On this dayAug 01, 1944

White Transit Workers Protest Black Workers' Promotions in Philadelphia

Image | John Mosley

On August 1, 1944, white employees of the Philadelphia Transit Company (PTC) launched a strike to protest the company’s decision to promote eight black workers to the position of trolley driver -- a job previously reserved for white men. The black men were promoted after President Franklin D. Roosevelt issued Executive Orders 8802 and 9436, which prohibited companies with government contracts from discriminating on the basis of race or religion, and required companies to include a nondiscrimination clause in their contracts.

As the United States prepared to enter World War II in the 1940s, Philadelphia, Pennsylvania, quickly became one of the country's largest war production sources. As many as 600,000 workers relied on the PTC to get to their workplaces, including many factories.
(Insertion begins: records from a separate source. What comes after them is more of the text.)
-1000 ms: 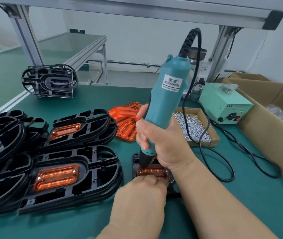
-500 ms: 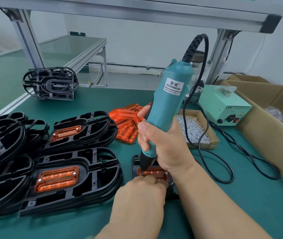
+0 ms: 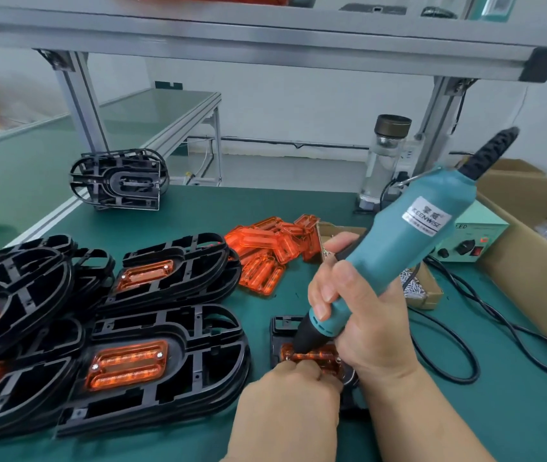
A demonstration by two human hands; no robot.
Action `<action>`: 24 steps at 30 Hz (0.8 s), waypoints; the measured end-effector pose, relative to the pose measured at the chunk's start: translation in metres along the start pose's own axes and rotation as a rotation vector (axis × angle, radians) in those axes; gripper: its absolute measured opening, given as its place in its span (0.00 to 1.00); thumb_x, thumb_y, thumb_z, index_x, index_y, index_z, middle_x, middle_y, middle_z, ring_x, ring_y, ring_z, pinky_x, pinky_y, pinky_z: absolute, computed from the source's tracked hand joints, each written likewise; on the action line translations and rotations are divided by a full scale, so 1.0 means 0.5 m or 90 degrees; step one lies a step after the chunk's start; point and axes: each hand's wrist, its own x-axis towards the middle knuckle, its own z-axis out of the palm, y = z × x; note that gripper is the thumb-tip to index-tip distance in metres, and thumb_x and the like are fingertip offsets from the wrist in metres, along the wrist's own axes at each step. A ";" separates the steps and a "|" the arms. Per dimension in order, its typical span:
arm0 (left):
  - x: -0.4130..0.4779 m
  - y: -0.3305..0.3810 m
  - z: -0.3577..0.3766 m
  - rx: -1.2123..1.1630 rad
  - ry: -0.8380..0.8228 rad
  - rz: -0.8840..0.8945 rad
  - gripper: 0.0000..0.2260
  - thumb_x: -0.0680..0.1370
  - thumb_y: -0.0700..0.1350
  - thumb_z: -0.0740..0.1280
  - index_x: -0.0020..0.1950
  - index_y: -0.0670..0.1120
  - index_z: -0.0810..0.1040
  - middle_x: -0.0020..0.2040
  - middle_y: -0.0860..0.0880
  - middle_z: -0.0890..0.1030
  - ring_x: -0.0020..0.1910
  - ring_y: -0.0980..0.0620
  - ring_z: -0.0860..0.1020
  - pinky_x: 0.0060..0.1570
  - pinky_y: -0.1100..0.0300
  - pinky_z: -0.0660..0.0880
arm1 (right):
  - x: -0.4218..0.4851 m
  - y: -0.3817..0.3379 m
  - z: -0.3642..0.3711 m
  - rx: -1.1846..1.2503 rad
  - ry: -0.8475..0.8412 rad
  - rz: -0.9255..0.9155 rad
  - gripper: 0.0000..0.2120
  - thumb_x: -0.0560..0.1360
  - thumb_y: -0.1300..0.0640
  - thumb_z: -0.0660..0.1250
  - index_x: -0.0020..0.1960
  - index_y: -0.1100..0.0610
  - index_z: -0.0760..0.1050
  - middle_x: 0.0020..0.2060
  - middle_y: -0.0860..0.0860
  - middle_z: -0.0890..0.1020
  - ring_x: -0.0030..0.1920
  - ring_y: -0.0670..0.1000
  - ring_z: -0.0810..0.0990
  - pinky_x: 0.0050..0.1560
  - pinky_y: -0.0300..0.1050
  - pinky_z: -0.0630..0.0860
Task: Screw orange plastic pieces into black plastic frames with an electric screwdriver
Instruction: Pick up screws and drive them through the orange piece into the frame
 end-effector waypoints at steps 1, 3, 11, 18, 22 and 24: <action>0.000 0.001 -0.002 0.001 0.001 0.000 0.18 0.40 0.55 0.78 0.27 0.58 0.81 0.25 0.59 0.76 0.22 0.58 0.74 0.14 0.67 0.64 | 0.000 -0.001 0.000 -0.003 0.002 0.001 0.12 0.70 0.57 0.67 0.51 0.59 0.72 0.26 0.50 0.71 0.23 0.48 0.69 0.29 0.40 0.69; -0.001 0.004 -0.005 0.001 -0.009 0.000 0.17 0.41 0.55 0.78 0.27 0.58 0.81 0.25 0.59 0.76 0.22 0.58 0.74 0.14 0.66 0.64 | 0.000 -0.002 0.001 -0.007 0.007 0.002 0.15 0.69 0.56 0.71 0.51 0.59 0.72 0.26 0.51 0.71 0.23 0.49 0.69 0.29 0.40 0.69; 0.001 0.006 -0.017 0.007 -0.043 -0.015 0.18 0.41 0.58 0.77 0.28 0.59 0.81 0.25 0.59 0.76 0.21 0.59 0.74 0.13 0.65 0.63 | -0.002 -0.011 0.003 0.009 -0.030 -0.004 0.17 0.66 0.52 0.77 0.50 0.56 0.76 0.26 0.50 0.72 0.23 0.47 0.70 0.30 0.39 0.69; 0.017 -0.006 -0.043 -0.064 -0.107 -0.018 0.17 0.59 0.59 0.75 0.46 0.61 0.82 0.40 0.58 0.80 0.40 0.58 0.79 0.29 0.58 0.76 | 0.026 -0.042 -0.050 0.111 0.103 -0.039 0.10 0.73 0.49 0.72 0.48 0.52 0.74 0.27 0.45 0.72 0.24 0.44 0.70 0.32 0.36 0.69; 0.027 -0.002 -0.031 -0.080 -0.162 -0.028 0.23 0.73 0.58 0.64 0.67 0.54 0.68 0.61 0.52 0.68 0.63 0.50 0.64 0.57 0.55 0.68 | 0.030 -0.041 -0.085 0.094 0.223 -0.050 0.05 0.78 0.52 0.58 0.48 0.51 0.72 0.27 0.44 0.71 0.25 0.43 0.69 0.33 0.36 0.70; 0.034 -0.006 -0.023 -0.053 -0.089 0.002 0.25 0.68 0.60 0.67 0.63 0.56 0.71 0.60 0.54 0.70 0.61 0.53 0.67 0.56 0.60 0.69 | 0.036 -0.041 -0.092 0.092 0.269 -0.058 0.05 0.78 0.51 0.59 0.47 0.50 0.73 0.27 0.43 0.71 0.25 0.43 0.69 0.34 0.35 0.71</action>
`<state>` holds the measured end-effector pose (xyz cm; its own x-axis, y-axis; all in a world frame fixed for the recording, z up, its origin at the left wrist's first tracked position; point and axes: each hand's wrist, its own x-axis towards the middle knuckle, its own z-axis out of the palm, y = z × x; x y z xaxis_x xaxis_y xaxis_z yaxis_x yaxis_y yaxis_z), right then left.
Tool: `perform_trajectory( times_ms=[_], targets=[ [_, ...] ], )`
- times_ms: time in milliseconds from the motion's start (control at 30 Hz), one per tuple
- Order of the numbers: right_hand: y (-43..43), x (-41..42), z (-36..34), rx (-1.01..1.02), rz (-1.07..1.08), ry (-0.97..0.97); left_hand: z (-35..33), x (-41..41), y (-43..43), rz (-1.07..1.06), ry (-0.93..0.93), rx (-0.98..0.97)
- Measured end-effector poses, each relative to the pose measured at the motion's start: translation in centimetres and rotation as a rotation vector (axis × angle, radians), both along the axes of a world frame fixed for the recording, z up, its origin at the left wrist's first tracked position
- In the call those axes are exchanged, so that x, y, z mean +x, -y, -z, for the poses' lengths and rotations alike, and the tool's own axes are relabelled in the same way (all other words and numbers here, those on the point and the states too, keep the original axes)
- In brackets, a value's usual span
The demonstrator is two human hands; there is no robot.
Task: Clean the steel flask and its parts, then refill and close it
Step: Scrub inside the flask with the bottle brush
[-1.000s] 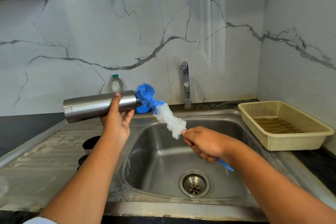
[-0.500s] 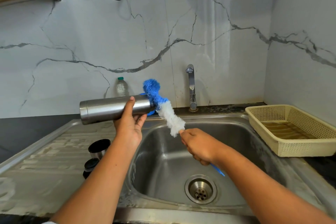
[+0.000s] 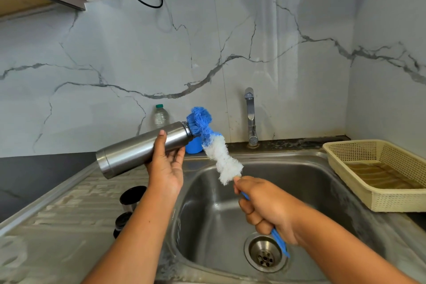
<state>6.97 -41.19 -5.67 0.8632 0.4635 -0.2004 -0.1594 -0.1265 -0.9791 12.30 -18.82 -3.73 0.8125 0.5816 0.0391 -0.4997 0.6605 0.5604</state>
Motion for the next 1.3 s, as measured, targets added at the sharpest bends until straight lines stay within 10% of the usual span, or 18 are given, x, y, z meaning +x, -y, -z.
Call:
perform_trajectory(
  times_ms=[1300],
  targets=[
    [1.0,1.1,-0.8,0.122,0.011,-0.185,0.2,0.1,2.3,0.1,0.029,0.075]
  ],
)
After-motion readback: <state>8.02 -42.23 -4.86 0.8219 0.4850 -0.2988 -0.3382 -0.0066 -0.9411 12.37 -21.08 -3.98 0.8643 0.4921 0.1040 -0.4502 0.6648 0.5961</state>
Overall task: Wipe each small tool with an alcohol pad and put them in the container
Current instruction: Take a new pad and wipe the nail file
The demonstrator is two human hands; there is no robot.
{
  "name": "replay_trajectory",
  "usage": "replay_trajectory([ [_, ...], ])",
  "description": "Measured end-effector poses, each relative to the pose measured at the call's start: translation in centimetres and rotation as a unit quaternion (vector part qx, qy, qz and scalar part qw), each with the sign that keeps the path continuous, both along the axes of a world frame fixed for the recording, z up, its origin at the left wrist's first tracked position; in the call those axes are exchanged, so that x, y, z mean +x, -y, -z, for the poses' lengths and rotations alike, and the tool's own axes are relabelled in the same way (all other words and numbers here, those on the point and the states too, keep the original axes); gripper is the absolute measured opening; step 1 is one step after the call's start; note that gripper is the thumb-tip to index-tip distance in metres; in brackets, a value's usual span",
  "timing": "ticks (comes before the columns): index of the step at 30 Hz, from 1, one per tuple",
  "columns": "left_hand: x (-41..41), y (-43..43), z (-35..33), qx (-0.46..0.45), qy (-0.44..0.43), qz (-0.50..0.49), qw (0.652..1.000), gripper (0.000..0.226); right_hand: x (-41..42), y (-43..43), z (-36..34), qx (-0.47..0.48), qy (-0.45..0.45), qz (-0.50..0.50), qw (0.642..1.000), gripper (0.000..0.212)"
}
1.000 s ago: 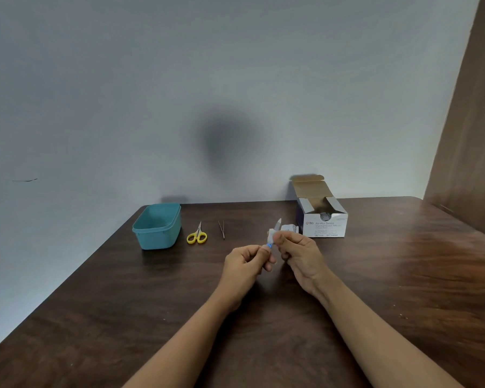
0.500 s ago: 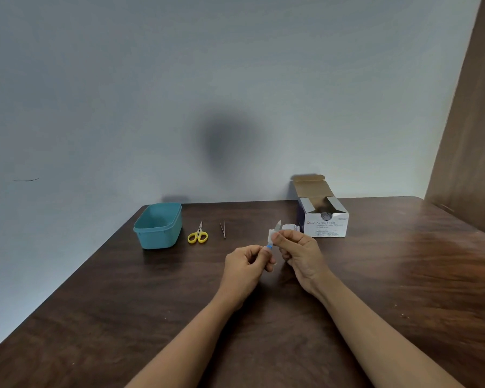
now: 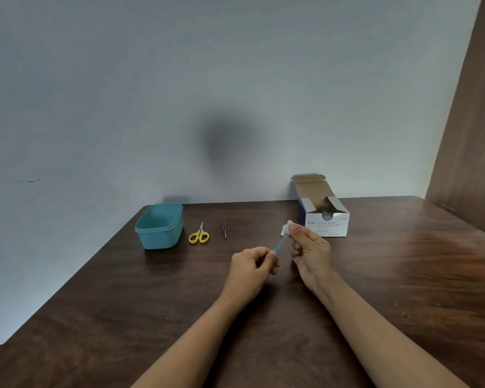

The strike threatened the entire city's ability to function, and crippled critical war-time production.

White PTC employees James McMenamin, James Dixon, Frank Thompson, and Frank Carney led the strike, and threatened to maintain the protest until the black workers were demoted. The strike grew to include over 6,000 workers, prevented nearly two million people from traveling and cost businesses almost $1 million per day.

On the strike's third day, President Roosevelt authorized the War Department to take control of the PTC. Two days later, 5,000 U.S. Army troops moved into Philadelphia to prevent uprisings and protect PTC employees who crossed the picket line. Despite the military presence, the confrontation resulted in at least thirteen acts of racial violence, including several non-fatal shootings.

After more than a week, the strike ended when PTC employees facing threats of termination, loss of draft deferments, and ineligibility for unemployment benefits chose to return to work without achieving their goal of blocking black workers' opportunity for advancement. By September 1944, the PTC’s first black trolley drivers were on duty.